The historical financial information as of and for the three and nine months ended September 30, 2004 and 2003 has been derived from the unaudited combined financial statements of the Sunstone Predecessor Companies, which are included elsewhere in this Form 10-Q. The unaudited pro forma balance sheet data as of September 30, 2004, is presented as if the transactions had occurred as of September 30, 2004. The unaudited pro forma combined statements of operations data for the three and nine months ended September 30, 2004 and 2003 is presented as if the transactions had occurred as of the beginning of the periods indicated.

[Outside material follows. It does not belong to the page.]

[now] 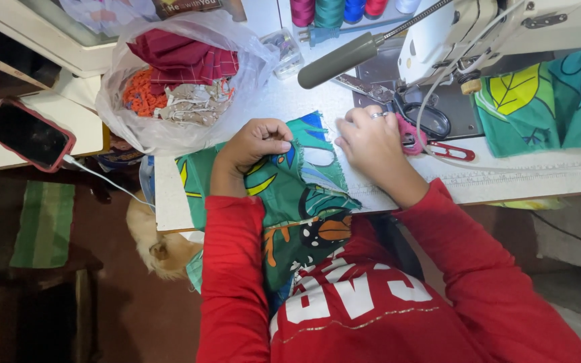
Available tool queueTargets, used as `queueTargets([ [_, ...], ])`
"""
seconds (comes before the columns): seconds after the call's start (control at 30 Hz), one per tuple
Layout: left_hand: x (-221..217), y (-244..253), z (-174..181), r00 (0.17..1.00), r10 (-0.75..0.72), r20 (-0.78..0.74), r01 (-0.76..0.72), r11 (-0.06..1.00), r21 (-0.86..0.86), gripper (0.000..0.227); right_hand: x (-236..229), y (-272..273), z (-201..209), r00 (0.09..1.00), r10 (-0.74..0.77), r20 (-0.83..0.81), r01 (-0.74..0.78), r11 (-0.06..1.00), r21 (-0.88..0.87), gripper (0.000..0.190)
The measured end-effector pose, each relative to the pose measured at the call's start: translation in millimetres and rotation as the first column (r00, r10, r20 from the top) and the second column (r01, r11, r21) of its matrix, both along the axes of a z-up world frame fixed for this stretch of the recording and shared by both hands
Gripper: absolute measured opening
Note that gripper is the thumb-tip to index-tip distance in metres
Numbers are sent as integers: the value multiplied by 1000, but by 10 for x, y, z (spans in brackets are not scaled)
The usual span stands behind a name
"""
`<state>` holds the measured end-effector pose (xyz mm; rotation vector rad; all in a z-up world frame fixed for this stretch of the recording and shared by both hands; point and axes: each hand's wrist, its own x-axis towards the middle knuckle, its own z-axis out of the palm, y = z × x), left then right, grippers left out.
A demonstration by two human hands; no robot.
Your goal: The person uses scissors to cut a section of patterned green fabric, then proceeds to fold the edges and secure them with pins at a sewing workstation.
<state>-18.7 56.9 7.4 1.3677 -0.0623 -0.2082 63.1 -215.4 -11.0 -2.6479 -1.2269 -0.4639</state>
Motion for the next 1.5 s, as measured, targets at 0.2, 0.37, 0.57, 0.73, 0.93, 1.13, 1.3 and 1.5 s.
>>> queueTargets([
  [0.2,8,-6,17,1000,-8,-1,8,1000,8,12,-174,-161,64,994,77,75,-81,996,47,15],
  [0.37,20,5,-15,1000,-4,-10,4,1000,2,13,-340,-345,211,991,133,1,-133,990,57,14],
  [0.57,40,40,-87,1000,-23,7,23,1000,7,14,-605,-762,144,978,202,-54,-206,977,-62,35],
  [0.73,53,44,-94,1000,-2,-17,2,1000,-1,13,-959,-1025,-89,982,188,25,-190,975,115,25],
  [0.93,0,-1,-26,1000,12,-5,-12,1000,7,14,-1007,-1069,-371,982,166,86,-181,962,205,9],
  [1.13,114,32,-320,999,11,39,-10,1000,-12,18,-518,-718,143,901,344,-264,-156,826,542,5],
  [1.3,129,1,-305,998,6,65,-7,1000,23,15,-62,408,700,800,520,-298,-266,754,600,8],
  [1.5,121,-20,-408,994,103,-41,-98,989,107,31,301,2532,416,676,543,-498,-319,825,467,16],
])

The contribution or sale to us of hotels and interests in entities by the Sunstone Predecessor Companies in the Formation and Structuring Transactions will be accounted for at the historical cost of such assets similar to a pooling of interests as the Sunstone Predecessor Companies are all under common control.
The unaudited pro forma combined financial data and related notes are presented for informational purposes only and do not purport to represent what our financial position or results of operations would actually have been if the transactions had in fact occurred on the dates discussed above. They also do not project or forecast our combined financial position or results of operations for any future date or period.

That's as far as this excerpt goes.